How do you like them parts trays? It really is amazing what you can get used to in short order. Cass was taking a pic of my little cleaning station, but I notice that I’m sitting on two tires, wearing flip-flops, and backed by a bunch of broken toilets. The table doubles as a drying rack, that bucket in the back is the washing “station” filled with rainwater and a Styrofoam cup to dole it out, and I’m smiling because I remembered I had a battery charger in the trunk, and can listen to tunes without running it down now. Oh, and the spiky hairdo is because I soak my head as often as needed to stay cooler.
**Edit 2018 – I love this pIcture. If there were ever a picture that put me into words, this is it. ** Today started with nothing much else but hope. After the morning coffee, three of us set out, Lee, Cass and I, in search of the final parts needed to get me rolling again. Not one in 50 here knows the names of the streets because they aren’t marked, and all I had was the bill from the place I bought the copper line, which had an address on it.
I had an inkling it was “over that way”, google murps put me on to the right direction, and with Lee as local tour guide, we made our way, piecemeal, to that same place. There, they made up the flexible line after checking all the fittings, and also flared and bent a new line for along the axle.

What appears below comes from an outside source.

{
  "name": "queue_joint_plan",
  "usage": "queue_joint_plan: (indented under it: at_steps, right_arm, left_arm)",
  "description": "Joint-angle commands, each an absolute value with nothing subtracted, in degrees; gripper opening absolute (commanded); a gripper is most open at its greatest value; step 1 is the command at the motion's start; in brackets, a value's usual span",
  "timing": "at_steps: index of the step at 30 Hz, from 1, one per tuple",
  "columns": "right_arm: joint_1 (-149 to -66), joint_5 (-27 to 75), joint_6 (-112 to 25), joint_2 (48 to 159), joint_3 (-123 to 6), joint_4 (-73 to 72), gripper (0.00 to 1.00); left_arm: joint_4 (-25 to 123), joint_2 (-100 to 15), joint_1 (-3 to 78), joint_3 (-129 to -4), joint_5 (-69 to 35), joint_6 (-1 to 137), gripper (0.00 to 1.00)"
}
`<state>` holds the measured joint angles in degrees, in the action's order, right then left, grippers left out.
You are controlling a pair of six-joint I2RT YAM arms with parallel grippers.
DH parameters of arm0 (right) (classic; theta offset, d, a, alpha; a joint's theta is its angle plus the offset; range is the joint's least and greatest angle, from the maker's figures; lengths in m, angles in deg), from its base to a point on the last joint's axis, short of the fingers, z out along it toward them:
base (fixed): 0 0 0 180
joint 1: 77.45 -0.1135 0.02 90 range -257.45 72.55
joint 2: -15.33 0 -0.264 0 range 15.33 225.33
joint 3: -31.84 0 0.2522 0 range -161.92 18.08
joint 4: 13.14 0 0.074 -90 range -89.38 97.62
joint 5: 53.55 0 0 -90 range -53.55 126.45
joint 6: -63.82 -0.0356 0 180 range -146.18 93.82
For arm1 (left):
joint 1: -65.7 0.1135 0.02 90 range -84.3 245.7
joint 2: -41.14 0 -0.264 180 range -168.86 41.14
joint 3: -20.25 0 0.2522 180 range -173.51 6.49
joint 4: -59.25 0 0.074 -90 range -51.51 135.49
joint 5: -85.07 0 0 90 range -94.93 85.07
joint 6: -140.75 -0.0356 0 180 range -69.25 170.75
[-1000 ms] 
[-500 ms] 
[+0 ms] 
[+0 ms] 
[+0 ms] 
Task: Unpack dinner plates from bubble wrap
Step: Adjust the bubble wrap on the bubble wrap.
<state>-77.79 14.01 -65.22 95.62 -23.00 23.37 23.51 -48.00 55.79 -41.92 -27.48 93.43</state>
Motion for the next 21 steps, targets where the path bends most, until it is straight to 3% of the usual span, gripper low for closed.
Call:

While they were doing that, we walked up the street to another place and found new rubber dust covers for the wheel cylinder. They are a close enough match to do the job with a little McGyvering. The only ones they had were much better than the ones I didn’t have, so on we went to find a replacement flat blade that I snapped the tip off the night before.
By the time the list had all been checked off, we had walked all the way up to the Interamerican Highway, with the mid-day sun staring down on us. The back of my head was on fire, and any duck into an air-conditioned store was lovely. Yes, l o v e l y. Cass would roll in it if she could. Lee, 71, shrugs it off, having spent 12 years in the Australian outback before his 15 years here, and wonders why I’m thirsty. Maybe 15 years here would put a camel hump on my back, but not yet, not by a long shot.
Parts in hand, Cass and I took a 30c bus ride most of the way back, and walked again from there. After a shower back at the hotel, I felt normal again, and it was time for lunch, but not before I smoked my 25c cigar. LOL. We found these along the way. Locally grown tobacco, sun dried, rolled by hand, and not bad at all. Not the prettiest looking cigar, but it burnt at one end, stayed that way, and didn’t close your throat, so for 25c it was worth a good laugh.
That’s a serious bag of tobacco there. That, and nothing else. No chemicals, added nicotine, etc… healthy even.
Belly full, I didn’t want to move, but back to the car again to start putting it back together.
First I had to buff up the backing plate to accept a tack weld, then the wheel cylinder got the same treatment with a wire wheel Lee has on site. After a good cleaning to get rid of any grit, I reassembled it with the new boots, and started on the lines.
First the flexible hose, then the old passenger side, then the one end of the new line, then the other all in a loose fit. There was some bending and shaping still required, but the guys had done a pretty good job of it, so it was more like tweaking here and there before I was satisfied with the fit.
Next, to snap the wheel cylinder back in place – these things go on a lot easier then they come off – and it was then a matter of reconnecting everything with lots of grease to ward off the problems I’d just suffered through. I’m sure much of it will get blasted off the first time I get caught in the rain, but hopefully it will attract a bit of road dust first to help it stick. At the very least, there won’t be the chance of having water get between the line and fitting again.
Yes, it looks a mess, and I don’t care. Having things nice and clean was part of the problem down here, so enough of that.
So now, the only thing that isn’t connected yet is the end of the flexible hose to the main line going forward. I don’t want brake fluid anywhere near my buffed surfaces before it gets the tack-welds in the morning.
Should all go well, what remains is a laundry list of things I thought I’d be doing two weeks ago. Oil change, timing check, inspect the front end (although it still looks pretty good), gear oil, K&N oil for the air filter, and whatever else I haven’t thought of because I was too distracted by this.